#### The records
- Opening Delimiter -

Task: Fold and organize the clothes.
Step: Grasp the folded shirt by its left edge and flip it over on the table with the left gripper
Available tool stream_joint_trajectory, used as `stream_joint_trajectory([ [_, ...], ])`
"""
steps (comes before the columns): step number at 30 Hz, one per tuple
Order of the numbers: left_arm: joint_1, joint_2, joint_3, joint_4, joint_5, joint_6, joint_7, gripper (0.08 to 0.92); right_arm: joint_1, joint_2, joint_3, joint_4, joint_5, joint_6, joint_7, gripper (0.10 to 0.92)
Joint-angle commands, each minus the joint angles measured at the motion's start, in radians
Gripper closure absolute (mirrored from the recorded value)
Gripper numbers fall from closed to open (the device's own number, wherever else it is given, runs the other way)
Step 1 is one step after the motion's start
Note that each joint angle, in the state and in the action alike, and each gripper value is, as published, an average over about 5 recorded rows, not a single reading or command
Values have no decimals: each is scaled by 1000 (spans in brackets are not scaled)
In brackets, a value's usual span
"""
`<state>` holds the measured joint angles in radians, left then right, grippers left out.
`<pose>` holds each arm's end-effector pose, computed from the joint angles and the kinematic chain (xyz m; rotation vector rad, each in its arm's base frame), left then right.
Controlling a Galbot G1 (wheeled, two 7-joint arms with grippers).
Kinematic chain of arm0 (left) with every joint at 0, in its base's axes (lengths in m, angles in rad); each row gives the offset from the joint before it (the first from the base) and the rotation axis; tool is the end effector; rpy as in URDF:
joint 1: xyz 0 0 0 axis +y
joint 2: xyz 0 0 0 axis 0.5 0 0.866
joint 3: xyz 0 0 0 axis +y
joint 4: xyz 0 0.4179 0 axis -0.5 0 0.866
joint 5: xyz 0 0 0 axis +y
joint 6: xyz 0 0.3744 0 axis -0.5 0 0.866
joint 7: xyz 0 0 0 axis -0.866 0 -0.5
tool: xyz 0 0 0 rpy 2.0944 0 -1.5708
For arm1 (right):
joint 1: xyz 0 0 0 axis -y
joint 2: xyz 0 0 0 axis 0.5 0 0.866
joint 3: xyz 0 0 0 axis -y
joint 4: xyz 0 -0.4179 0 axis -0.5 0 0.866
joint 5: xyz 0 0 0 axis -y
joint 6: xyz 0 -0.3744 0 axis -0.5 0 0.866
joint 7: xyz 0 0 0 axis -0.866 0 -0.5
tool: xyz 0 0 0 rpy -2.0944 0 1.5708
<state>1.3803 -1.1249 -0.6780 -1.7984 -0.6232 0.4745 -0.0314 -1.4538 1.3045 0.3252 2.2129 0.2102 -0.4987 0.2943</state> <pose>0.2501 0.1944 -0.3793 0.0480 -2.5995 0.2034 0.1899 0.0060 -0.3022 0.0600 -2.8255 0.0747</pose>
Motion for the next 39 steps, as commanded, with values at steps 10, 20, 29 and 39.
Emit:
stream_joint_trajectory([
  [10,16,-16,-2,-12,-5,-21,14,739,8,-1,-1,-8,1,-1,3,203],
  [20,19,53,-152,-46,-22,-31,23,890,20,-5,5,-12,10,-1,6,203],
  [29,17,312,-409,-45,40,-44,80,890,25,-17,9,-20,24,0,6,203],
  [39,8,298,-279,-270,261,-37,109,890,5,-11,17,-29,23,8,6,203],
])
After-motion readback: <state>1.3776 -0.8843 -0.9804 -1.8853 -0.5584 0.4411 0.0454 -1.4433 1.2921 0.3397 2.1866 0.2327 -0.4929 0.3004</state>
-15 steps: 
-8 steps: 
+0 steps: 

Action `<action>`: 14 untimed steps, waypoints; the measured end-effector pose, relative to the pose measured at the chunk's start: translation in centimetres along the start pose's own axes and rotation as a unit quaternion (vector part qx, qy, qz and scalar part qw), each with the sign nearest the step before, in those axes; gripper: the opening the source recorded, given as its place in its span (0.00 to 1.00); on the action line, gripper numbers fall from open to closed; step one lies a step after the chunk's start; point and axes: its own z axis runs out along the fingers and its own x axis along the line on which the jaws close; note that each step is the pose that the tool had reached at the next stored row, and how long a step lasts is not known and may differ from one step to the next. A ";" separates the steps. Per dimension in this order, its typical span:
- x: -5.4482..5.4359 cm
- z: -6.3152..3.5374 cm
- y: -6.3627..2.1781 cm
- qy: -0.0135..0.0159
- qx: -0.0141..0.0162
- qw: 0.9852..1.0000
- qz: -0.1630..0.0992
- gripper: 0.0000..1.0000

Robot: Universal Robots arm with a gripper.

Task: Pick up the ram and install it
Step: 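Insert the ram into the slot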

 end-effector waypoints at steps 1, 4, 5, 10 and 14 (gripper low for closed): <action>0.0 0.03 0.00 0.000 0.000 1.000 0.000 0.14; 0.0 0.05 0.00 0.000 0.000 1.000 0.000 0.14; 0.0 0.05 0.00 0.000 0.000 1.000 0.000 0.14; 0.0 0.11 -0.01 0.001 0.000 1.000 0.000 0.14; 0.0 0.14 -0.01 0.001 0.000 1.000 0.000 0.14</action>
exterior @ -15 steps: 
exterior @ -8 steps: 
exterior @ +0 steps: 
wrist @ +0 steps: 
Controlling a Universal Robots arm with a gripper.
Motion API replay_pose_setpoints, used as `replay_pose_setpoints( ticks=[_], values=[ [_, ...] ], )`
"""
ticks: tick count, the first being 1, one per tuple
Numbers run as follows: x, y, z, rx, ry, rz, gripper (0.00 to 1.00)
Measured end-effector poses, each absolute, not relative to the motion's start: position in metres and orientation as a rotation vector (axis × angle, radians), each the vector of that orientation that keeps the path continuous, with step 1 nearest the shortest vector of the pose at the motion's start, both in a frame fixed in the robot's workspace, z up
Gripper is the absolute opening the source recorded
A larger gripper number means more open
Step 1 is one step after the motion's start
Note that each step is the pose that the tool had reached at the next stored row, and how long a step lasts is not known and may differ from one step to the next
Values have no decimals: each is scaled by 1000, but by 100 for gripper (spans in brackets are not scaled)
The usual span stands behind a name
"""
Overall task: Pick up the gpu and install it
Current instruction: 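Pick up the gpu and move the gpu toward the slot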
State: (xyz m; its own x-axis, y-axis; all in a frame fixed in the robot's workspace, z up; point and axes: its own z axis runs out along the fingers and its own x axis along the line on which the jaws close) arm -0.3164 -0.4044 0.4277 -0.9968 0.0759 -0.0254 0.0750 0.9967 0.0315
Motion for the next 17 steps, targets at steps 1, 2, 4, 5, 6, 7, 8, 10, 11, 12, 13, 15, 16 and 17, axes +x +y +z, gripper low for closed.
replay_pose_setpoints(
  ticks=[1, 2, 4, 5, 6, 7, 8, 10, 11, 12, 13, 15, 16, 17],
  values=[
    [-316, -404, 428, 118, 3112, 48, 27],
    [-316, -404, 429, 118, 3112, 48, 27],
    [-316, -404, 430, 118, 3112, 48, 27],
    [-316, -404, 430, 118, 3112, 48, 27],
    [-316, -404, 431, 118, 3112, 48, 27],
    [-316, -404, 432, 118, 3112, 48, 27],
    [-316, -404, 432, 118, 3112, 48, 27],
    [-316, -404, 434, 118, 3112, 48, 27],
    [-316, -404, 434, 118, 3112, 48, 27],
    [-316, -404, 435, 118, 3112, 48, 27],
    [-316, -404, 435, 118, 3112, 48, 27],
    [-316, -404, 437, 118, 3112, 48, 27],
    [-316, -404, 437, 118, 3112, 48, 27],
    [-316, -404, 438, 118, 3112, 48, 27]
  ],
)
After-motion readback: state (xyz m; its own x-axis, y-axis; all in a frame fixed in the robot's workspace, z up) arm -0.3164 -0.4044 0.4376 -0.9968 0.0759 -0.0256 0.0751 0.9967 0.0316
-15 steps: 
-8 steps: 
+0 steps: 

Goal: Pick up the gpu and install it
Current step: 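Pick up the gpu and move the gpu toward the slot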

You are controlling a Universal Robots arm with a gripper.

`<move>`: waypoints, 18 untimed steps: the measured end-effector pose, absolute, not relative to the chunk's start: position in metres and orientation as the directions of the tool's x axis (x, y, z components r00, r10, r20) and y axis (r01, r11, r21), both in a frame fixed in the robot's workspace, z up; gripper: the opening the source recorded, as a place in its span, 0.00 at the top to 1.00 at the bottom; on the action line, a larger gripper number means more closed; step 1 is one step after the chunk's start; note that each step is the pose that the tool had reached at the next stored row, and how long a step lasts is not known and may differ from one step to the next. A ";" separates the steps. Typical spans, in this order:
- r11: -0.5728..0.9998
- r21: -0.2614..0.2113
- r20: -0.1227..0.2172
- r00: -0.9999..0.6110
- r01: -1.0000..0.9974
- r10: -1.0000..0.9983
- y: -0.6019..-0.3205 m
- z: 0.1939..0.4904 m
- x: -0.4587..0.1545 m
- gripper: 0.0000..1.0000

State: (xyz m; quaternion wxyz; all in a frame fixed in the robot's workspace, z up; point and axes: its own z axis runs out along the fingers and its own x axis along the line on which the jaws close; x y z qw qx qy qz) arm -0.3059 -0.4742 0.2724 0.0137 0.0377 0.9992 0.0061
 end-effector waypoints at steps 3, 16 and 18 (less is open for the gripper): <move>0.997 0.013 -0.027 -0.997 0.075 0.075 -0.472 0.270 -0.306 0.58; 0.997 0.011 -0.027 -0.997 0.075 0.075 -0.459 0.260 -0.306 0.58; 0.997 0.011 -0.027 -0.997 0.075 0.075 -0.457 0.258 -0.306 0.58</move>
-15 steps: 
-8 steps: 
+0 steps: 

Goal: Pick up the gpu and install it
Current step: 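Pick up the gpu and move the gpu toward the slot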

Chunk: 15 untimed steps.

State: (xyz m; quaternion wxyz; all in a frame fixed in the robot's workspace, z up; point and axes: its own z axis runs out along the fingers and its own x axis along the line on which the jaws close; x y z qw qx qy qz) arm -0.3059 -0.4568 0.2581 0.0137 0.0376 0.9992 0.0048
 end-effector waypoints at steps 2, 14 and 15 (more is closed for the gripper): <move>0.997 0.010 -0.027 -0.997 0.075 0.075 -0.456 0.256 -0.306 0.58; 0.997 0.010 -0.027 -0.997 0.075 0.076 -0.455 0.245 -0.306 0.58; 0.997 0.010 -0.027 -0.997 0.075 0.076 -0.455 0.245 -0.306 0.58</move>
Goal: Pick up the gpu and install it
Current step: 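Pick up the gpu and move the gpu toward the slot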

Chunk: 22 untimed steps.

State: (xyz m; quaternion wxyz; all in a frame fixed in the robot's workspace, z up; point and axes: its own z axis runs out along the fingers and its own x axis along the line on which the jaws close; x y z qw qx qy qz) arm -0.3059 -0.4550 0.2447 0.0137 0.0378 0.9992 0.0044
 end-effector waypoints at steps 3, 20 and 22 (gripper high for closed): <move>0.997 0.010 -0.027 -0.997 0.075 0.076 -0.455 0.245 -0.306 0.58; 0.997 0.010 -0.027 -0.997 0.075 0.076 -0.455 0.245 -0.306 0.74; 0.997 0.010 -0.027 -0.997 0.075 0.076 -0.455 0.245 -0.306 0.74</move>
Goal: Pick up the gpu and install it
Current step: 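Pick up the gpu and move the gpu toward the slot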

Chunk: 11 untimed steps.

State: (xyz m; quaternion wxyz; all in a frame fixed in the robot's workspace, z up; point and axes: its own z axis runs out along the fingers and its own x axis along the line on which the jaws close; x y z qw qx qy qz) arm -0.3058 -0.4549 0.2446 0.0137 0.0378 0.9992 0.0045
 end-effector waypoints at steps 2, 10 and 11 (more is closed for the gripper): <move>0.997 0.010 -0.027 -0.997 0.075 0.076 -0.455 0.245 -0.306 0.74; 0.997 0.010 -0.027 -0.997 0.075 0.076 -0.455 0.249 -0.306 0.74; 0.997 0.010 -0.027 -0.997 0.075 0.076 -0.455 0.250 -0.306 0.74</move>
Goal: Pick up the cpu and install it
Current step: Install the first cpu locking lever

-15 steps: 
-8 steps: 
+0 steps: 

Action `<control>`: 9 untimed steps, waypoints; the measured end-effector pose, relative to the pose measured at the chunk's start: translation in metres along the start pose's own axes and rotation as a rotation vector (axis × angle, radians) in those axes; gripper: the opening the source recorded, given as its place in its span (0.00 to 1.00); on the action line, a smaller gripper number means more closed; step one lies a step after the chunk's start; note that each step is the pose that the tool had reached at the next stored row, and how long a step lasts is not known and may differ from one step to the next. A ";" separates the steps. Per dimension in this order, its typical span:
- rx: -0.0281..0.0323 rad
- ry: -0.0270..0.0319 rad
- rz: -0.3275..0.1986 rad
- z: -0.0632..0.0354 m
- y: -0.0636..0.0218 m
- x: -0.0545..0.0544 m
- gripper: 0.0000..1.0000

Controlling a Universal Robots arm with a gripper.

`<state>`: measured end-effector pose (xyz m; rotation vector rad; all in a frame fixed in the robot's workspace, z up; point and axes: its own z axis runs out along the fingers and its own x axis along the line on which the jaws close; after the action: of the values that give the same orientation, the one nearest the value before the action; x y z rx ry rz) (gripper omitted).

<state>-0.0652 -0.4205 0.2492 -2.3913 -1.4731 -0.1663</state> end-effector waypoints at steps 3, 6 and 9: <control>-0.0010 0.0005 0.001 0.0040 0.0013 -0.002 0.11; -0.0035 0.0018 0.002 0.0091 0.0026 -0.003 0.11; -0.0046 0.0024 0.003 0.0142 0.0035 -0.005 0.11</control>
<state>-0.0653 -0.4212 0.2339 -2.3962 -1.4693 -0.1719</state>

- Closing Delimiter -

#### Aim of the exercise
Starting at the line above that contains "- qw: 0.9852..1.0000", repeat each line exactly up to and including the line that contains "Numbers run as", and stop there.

#### Response
- qw: 0.9852..1.0000
- qz: -0.1630..0.0992
- gripper: 0.0000..1.0000

Robot: Universal Robots arm with a gripper.

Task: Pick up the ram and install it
Step: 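Insert the ram into the slot
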
 end-effector waypoints at steps 1, 4, 5, 10 and 14 (gripper low for closed): <action>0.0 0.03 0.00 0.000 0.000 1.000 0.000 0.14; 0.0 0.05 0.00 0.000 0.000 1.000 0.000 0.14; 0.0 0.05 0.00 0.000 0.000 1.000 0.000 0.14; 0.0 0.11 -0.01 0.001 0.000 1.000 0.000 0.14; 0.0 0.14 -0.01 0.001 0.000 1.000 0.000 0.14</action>
exterior @ -15 steps: 
exterior @ -8 steps: 
exterior @ +0 steps: 
wrist @ +0 steps: 
Controlling a Universal Robots arm with a gripper.
Motion API replay_pose_setpoints, used as `replay_pose_setpoints( ticks=[_], values=[ [_, ...] ], )`
"""
ticks: tick count, the first being 1, one per tuple
Numbers run as follows: x, y, z, rx, ry, rz, gripper (0.00 to 1.00)

That is the complete answer.